What you need to do: Which lines below include the string "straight"? Please show each one.

■ ■ ■ ■ ■ ■ ■

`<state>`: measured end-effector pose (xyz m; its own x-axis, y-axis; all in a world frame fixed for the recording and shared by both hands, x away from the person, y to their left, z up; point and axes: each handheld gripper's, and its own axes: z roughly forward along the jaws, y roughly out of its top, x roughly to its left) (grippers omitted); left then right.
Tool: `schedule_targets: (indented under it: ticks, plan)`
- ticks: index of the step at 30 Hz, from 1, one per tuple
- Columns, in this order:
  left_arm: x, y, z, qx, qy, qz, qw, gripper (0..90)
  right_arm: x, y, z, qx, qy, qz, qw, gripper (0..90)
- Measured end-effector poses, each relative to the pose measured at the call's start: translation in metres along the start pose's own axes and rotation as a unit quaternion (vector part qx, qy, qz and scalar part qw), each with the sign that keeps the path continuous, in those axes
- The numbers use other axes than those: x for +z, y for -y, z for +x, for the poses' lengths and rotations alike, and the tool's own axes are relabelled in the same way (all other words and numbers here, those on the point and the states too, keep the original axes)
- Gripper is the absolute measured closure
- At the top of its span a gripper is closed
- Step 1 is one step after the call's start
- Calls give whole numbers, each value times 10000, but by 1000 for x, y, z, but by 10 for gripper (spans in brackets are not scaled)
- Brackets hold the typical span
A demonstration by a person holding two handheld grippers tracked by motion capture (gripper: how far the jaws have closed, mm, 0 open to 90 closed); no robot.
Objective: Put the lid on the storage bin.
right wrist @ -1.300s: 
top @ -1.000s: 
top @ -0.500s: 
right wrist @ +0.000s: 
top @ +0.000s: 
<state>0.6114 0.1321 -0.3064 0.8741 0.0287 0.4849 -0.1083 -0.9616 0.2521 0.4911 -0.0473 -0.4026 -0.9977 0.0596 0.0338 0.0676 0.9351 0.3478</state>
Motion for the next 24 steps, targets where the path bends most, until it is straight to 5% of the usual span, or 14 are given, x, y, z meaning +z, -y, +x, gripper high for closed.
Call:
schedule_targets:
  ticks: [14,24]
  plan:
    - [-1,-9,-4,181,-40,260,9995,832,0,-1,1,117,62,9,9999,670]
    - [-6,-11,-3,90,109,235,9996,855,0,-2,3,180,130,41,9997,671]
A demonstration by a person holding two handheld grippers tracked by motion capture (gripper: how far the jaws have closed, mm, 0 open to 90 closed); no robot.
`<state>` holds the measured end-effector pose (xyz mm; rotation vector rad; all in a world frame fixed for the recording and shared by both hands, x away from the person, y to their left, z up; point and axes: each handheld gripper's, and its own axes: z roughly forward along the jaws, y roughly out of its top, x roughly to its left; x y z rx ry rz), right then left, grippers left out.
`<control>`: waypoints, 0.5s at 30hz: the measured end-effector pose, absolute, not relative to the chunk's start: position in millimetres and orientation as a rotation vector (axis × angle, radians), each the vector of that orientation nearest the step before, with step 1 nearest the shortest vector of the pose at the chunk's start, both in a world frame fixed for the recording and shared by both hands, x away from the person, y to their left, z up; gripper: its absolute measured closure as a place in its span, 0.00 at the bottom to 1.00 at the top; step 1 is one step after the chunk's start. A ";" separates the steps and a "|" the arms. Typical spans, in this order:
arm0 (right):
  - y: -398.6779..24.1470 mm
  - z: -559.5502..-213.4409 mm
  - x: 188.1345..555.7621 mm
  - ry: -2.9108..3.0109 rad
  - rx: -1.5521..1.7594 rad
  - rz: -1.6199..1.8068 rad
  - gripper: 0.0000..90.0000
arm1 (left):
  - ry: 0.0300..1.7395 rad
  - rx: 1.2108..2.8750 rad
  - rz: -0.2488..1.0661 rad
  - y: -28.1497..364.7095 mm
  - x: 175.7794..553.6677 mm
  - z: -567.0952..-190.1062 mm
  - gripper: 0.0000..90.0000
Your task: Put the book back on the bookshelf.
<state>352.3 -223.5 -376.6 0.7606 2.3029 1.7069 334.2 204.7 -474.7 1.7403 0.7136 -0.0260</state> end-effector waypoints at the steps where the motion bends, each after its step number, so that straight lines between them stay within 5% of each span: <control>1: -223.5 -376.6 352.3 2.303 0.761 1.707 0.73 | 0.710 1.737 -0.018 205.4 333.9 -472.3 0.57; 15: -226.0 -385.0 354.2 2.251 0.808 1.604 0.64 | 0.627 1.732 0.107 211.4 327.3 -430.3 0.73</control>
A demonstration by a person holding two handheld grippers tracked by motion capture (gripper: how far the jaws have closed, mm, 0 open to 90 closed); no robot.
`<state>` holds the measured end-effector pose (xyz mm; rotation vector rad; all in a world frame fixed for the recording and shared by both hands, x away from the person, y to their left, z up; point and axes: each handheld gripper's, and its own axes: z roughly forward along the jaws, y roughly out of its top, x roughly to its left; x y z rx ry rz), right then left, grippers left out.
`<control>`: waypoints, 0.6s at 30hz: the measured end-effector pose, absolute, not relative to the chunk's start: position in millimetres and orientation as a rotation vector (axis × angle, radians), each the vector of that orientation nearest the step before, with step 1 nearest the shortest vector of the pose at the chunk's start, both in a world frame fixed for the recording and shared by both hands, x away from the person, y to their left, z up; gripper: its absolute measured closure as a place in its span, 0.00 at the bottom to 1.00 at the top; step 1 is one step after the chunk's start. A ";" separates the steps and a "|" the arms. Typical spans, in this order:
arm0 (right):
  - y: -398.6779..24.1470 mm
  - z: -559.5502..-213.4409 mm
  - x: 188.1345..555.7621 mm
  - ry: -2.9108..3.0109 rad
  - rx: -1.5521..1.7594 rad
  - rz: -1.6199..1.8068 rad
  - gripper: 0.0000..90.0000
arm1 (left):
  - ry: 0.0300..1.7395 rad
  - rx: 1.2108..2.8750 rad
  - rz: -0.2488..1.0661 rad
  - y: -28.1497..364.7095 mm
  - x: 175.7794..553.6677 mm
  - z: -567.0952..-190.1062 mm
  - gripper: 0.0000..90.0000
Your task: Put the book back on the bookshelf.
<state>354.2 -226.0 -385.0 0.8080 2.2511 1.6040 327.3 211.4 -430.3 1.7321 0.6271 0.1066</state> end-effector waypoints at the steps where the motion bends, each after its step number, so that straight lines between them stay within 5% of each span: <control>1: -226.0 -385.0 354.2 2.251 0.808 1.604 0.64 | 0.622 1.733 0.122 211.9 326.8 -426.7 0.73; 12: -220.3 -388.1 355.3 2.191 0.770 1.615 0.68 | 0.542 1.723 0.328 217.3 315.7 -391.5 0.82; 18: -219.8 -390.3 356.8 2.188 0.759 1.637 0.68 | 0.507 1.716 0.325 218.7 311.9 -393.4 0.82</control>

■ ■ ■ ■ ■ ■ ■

Solved problem:
Motion for the next 24 steps, targets where the path bends most, until it is straight to 5% of the usual span, or 14 are given, x, y, z meaning +z, -y, +x, gripper high for closed.
<state>352.3 -223.5 -376.6 0.7606 2.3029 1.7069 334.2 204.7 -474.7 1.7403 0.7136 -0.0260</state> end-effector waypoints at the steps where the motion bends, each after its step number, so that straight lines between them stay within 5% of each span: <control>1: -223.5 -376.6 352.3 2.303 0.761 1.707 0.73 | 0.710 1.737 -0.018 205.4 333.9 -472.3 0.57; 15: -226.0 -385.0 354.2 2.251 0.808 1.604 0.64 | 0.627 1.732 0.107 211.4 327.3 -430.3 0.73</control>
<state>354.2 -226.0 -385.0 0.8080 2.2511 1.6040 327.3 211.4 -430.3 1.7321 0.6271 0.1066</state> end-effector waypoints at the steps where the motion bends, each after its step number, so that straight lines between them stay within 5% of each span: <control>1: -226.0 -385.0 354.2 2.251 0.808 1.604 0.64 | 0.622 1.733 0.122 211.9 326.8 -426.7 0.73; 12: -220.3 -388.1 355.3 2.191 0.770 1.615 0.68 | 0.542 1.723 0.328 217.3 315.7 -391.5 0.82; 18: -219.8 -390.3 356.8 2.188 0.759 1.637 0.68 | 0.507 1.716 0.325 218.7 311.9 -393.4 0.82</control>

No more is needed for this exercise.